─── PROVIDED RECORDS ───

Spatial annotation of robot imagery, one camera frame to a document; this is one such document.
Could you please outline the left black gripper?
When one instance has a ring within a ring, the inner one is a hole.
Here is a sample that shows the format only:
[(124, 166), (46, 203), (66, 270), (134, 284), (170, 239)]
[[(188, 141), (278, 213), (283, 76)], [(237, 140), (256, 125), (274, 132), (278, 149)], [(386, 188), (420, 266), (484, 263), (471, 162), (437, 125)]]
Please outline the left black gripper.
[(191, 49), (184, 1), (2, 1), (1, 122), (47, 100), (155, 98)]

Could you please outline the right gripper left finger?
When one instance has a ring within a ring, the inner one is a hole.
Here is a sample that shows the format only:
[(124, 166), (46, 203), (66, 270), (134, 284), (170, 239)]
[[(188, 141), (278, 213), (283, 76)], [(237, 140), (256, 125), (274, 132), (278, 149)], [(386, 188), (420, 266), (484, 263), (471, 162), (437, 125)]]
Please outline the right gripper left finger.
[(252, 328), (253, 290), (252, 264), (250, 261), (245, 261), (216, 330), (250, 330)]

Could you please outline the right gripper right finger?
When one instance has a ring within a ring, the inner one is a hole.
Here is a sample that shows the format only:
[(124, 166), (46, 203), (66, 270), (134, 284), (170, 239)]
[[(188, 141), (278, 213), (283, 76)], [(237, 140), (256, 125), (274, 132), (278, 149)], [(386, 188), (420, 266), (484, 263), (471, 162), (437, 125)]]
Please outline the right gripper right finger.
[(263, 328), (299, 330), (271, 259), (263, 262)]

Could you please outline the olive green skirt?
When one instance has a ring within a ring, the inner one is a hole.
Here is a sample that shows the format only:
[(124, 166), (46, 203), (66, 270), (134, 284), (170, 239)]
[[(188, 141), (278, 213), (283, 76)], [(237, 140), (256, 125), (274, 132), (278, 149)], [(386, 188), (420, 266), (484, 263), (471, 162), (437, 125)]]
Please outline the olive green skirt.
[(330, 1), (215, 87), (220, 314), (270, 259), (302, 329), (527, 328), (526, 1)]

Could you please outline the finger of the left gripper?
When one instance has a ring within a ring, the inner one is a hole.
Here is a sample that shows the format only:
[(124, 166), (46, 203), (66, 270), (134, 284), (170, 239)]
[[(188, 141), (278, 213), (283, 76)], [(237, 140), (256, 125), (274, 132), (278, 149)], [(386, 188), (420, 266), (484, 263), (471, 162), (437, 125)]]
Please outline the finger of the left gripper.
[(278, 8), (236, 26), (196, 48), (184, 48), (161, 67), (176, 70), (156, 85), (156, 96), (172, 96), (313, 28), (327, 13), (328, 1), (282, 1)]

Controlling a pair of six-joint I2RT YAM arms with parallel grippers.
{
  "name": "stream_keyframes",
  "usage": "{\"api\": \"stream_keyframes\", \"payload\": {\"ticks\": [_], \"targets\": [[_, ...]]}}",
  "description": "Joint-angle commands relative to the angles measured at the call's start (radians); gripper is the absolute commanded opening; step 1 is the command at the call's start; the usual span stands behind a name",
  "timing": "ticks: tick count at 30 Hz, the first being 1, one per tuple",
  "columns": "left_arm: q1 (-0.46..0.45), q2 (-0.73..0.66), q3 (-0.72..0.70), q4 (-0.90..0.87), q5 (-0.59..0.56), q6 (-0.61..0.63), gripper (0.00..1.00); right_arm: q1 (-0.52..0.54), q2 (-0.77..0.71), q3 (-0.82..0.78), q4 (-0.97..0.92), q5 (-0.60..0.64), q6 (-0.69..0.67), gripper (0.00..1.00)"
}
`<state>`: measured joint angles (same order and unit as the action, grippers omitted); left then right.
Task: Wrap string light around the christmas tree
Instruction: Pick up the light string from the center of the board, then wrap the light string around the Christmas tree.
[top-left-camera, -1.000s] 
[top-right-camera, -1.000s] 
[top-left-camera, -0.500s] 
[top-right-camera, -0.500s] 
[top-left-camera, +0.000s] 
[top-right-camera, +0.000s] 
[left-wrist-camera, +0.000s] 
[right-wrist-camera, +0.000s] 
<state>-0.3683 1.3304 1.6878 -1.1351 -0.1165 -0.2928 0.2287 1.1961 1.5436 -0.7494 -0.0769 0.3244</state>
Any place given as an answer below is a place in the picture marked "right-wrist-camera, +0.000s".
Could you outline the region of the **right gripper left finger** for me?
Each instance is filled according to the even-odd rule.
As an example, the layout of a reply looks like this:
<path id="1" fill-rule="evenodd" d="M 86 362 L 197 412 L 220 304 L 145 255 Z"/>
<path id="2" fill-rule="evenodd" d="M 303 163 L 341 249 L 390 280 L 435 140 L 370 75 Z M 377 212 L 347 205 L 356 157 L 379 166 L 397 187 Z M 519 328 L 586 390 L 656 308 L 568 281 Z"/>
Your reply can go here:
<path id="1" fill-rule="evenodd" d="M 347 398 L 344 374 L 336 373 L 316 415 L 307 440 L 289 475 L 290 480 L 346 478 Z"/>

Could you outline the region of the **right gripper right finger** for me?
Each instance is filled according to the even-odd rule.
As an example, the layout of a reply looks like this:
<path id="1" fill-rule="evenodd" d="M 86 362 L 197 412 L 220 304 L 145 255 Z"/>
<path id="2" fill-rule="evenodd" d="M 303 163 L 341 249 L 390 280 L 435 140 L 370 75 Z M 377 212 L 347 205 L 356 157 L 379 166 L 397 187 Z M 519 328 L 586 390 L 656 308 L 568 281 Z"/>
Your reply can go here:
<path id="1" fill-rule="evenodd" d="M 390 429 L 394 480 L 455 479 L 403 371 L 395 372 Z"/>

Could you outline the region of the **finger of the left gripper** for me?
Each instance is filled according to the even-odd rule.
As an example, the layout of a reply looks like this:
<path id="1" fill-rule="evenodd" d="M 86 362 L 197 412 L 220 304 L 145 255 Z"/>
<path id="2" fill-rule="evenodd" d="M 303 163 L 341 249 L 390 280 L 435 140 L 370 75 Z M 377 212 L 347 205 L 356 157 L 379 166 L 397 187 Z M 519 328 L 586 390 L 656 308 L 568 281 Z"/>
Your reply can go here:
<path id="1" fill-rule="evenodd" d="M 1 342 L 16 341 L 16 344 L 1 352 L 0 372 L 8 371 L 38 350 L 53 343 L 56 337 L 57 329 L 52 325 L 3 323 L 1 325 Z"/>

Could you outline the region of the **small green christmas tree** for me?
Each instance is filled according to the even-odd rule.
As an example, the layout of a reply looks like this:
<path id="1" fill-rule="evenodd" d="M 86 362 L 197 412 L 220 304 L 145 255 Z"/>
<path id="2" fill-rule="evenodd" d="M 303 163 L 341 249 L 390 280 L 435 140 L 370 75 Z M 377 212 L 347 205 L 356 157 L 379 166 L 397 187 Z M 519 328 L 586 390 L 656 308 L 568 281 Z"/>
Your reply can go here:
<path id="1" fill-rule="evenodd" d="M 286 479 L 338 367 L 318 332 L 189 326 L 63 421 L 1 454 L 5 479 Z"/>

───

§ **WORK TASK**
Repeat the data word for word. Leave nothing out.

§ **EXERCISE ANSWER**
Spatial annotation of robot imagery, one camera frame to a document; this is one such document.
Could you please outline the left black gripper?
When one instance has a ring within a ring, the inner one is a hole.
Here is a sample that shows the format only:
[(124, 166), (46, 203), (66, 270), (134, 284), (170, 239)]
[[(188, 141), (278, 213), (283, 76)], [(237, 140), (256, 125), (274, 132), (278, 149)], [(386, 188), (420, 266), (484, 263), (471, 162), (437, 125)]]
Please outline the left black gripper.
[(191, 49), (184, 1), (2, 1), (1, 122), (47, 100), (155, 98)]

Could you please outline the right gripper left finger?
When one instance has a ring within a ring, the inner one is a hole.
Here is a sample that shows the format only:
[(124, 166), (46, 203), (66, 270), (134, 284), (170, 239)]
[[(188, 141), (278, 213), (283, 76)], [(237, 140), (256, 125), (274, 132), (278, 149)], [(386, 188), (420, 266), (484, 263), (471, 162), (437, 125)]]
Please outline the right gripper left finger.
[(252, 328), (253, 290), (252, 264), (250, 261), (245, 261), (216, 330), (250, 330)]

Could you please outline the right gripper right finger?
When one instance has a ring within a ring, the inner one is a hole.
Here is a sample that shows the format only:
[(124, 166), (46, 203), (66, 270), (134, 284), (170, 239)]
[[(188, 141), (278, 213), (283, 76)], [(237, 140), (256, 125), (274, 132), (278, 149)], [(386, 188), (420, 266), (484, 263), (471, 162), (437, 125)]]
Please outline the right gripper right finger.
[(263, 328), (299, 330), (271, 259), (263, 262)]

Could you please outline the olive green skirt?
When one instance has a ring within a ring, the inner one is a hole.
Here is a sample that shows the format only:
[(124, 166), (46, 203), (66, 270), (134, 284), (170, 239)]
[[(188, 141), (278, 213), (283, 76)], [(237, 140), (256, 125), (274, 132), (278, 149)], [(386, 188), (420, 266), (484, 263), (471, 162), (437, 125)]]
Please outline the olive green skirt.
[(330, 1), (215, 87), (220, 314), (270, 259), (302, 329), (527, 328), (526, 1)]

Could you please outline the finger of the left gripper?
When one instance has a ring within a ring, the inner one is a hole.
Here is a sample that shows the format only:
[(124, 166), (46, 203), (66, 270), (134, 284), (170, 239)]
[[(188, 141), (278, 213), (283, 76)], [(237, 140), (256, 125), (274, 132), (278, 149)], [(386, 188), (420, 266), (484, 263), (471, 162), (437, 125)]]
Please outline the finger of the left gripper.
[(278, 8), (236, 26), (196, 48), (184, 48), (161, 67), (176, 70), (156, 85), (156, 96), (172, 96), (313, 28), (327, 13), (328, 1), (282, 1)]

Controlling a pair of six-joint I2RT YAM arms with parallel grippers.
{
  "name": "stream_keyframes",
  "usage": "{\"api\": \"stream_keyframes\", \"payload\": {\"ticks\": [_], \"targets\": [[_, ...]]}}",
  "description": "Joint-angle commands relative to the angles measured at the call's start (radians); gripper is the absolute commanded opening; step 1 is the command at the call's start; the usual span stands behind a name",
  "timing": "ticks: tick count at 30 Hz, the first being 1, one per tuple",
  "columns": "left_arm: q1 (-0.46..0.45), q2 (-0.73..0.66), q3 (-0.72..0.70), q4 (-0.90..0.87), q5 (-0.59..0.56), q6 (-0.61..0.63), gripper (0.00..1.00); right_arm: q1 (-0.52..0.54), q2 (-0.77..0.71), q3 (-0.82..0.78), q4 (-0.97..0.92), q5 (-0.60..0.64), q6 (-0.69..0.67), gripper (0.00..1.00)"
}
`<state>`: measured joint angles (same order and unit as the action, grippers omitted); left then right.
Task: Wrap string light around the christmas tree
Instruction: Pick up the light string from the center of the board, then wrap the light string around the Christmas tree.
[top-left-camera, -1.000s] 
[top-right-camera, -1.000s] 
[top-left-camera, -0.500s] 
[top-right-camera, -0.500s] 
[top-left-camera, +0.000s] 
[top-right-camera, +0.000s] 
[left-wrist-camera, +0.000s] 
[right-wrist-camera, +0.000s] 
<state>-0.3683 1.3304 1.6878 -1.1351 -0.1165 -0.2928 0.2287 1.1961 1.5436 -0.7494 -0.0769 0.3244</state>
Any place given as an answer below is a place in the picture marked "right-wrist-camera, +0.000s".
Could you outline the region of the **right gripper left finger** for me?
Each instance is filled according to the even-odd rule.
As an example, the layout of a reply looks like this:
<path id="1" fill-rule="evenodd" d="M 86 362 L 197 412 L 220 304 L 145 255 Z"/>
<path id="2" fill-rule="evenodd" d="M 303 163 L 341 249 L 390 280 L 435 140 L 370 75 Z M 377 212 L 347 205 L 356 157 L 379 166 L 397 187 Z M 519 328 L 586 390 L 656 308 L 568 281 Z"/>
Your reply can go here:
<path id="1" fill-rule="evenodd" d="M 347 398 L 344 374 L 336 373 L 316 415 L 307 440 L 289 475 L 290 480 L 346 478 Z"/>

Could you outline the region of the **right gripper right finger** for me?
Each instance is filled according to the even-odd rule.
As an example, the layout of a reply looks like this:
<path id="1" fill-rule="evenodd" d="M 86 362 L 197 412 L 220 304 L 145 255 Z"/>
<path id="2" fill-rule="evenodd" d="M 303 163 L 341 249 L 390 280 L 435 140 L 370 75 Z M 377 212 L 347 205 L 356 157 L 379 166 L 397 187 Z M 519 328 L 586 390 L 656 308 L 568 281 Z"/>
Your reply can go here:
<path id="1" fill-rule="evenodd" d="M 390 429 L 394 480 L 455 479 L 403 371 L 395 372 Z"/>

Could you outline the region of the **finger of the left gripper** for me?
Each instance is filled according to the even-odd rule.
As an example, the layout of a reply looks like this:
<path id="1" fill-rule="evenodd" d="M 86 362 L 197 412 L 220 304 L 145 255 Z"/>
<path id="2" fill-rule="evenodd" d="M 303 163 L 341 249 L 390 280 L 435 140 L 370 75 Z M 377 212 L 347 205 L 356 157 L 379 166 L 397 187 Z M 519 328 L 586 390 L 656 308 L 568 281 Z"/>
Your reply can go here:
<path id="1" fill-rule="evenodd" d="M 1 342 L 16 341 L 16 344 L 1 352 L 0 372 L 8 371 L 38 350 L 53 343 L 56 337 L 57 329 L 52 325 L 3 323 L 1 325 Z"/>

Could you outline the region of the **small green christmas tree** for me?
Each instance is filled according to the even-odd rule.
As an example, the layout of a reply looks like this:
<path id="1" fill-rule="evenodd" d="M 86 362 L 197 412 L 220 304 L 145 255 Z"/>
<path id="2" fill-rule="evenodd" d="M 303 163 L 341 249 L 390 280 L 435 140 L 370 75 Z M 377 212 L 347 205 L 356 157 L 379 166 L 397 187 Z M 519 328 L 586 390 L 656 308 L 568 281 Z"/>
Your reply can go here:
<path id="1" fill-rule="evenodd" d="M 286 479 L 338 367 L 318 332 L 189 326 L 63 421 L 1 454 L 5 479 Z"/>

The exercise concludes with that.